_Work instructions_. When a line of the records below contains the string "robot", copy that whole line.

[Items from a dataset]
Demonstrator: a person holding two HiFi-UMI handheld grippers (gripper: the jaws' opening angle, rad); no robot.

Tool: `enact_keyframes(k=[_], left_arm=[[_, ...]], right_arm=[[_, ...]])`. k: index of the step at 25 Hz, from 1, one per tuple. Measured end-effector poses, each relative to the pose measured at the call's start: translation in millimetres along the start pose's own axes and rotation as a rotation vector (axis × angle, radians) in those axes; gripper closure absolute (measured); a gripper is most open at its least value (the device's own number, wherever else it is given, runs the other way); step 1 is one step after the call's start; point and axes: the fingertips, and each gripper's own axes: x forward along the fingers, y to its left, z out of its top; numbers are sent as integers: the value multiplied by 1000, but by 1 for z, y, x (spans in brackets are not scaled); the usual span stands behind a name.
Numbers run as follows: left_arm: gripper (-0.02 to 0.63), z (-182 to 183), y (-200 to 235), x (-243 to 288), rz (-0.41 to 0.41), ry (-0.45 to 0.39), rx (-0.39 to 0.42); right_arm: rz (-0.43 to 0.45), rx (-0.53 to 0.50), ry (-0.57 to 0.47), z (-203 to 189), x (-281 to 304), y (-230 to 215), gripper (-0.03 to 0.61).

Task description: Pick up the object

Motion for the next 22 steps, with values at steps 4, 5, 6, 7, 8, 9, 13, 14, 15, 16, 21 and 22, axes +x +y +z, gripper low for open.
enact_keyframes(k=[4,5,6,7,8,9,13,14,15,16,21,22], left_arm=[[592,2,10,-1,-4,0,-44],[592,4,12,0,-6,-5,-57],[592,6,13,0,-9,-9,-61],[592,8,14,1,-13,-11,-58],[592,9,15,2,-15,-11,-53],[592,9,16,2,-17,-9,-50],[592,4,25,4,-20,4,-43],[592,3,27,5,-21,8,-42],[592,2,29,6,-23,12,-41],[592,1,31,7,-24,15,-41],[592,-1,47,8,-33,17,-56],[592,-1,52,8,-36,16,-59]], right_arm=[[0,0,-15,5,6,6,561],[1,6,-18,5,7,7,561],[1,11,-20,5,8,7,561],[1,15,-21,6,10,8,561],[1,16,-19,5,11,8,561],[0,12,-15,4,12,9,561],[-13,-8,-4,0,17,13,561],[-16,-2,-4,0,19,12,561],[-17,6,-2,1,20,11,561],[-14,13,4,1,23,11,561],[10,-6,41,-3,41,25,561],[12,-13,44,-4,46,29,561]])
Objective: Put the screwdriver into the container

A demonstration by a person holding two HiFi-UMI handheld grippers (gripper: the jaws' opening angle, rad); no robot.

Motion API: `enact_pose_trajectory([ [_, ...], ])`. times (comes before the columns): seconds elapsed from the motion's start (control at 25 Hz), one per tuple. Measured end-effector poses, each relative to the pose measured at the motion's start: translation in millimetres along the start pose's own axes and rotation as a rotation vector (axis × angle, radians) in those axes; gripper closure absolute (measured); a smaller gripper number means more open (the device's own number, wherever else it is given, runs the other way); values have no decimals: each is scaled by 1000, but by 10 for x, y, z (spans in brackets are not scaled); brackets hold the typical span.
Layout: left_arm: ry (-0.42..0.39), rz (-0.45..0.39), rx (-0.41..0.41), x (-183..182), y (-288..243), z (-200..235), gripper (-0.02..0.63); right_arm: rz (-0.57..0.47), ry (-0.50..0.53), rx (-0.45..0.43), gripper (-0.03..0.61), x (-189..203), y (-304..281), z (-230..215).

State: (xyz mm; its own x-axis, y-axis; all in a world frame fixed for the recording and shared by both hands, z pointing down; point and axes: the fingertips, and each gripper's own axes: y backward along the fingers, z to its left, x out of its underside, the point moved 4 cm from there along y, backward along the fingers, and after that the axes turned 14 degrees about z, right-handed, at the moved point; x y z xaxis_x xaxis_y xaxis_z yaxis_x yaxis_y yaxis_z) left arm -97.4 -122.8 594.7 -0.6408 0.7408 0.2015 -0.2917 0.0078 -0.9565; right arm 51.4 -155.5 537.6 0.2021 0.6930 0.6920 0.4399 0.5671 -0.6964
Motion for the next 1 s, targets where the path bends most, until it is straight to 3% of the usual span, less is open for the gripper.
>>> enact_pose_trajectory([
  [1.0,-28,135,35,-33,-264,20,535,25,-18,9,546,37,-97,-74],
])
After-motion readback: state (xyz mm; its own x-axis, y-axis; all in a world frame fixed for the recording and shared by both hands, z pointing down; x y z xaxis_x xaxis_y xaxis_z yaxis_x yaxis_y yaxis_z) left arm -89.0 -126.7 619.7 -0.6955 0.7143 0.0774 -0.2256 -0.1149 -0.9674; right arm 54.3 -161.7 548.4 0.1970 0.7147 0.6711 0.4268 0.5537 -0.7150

_Exercise answer_.
Demonstrator: a person holding two HiFi-UMI handheld grippers (gripper: the jaws' opening angle, rad); no robot.
A demonstration by a person holding two HiFi-UMI handheld grippers (gripper: the jaws' opening angle, rad); no robot.

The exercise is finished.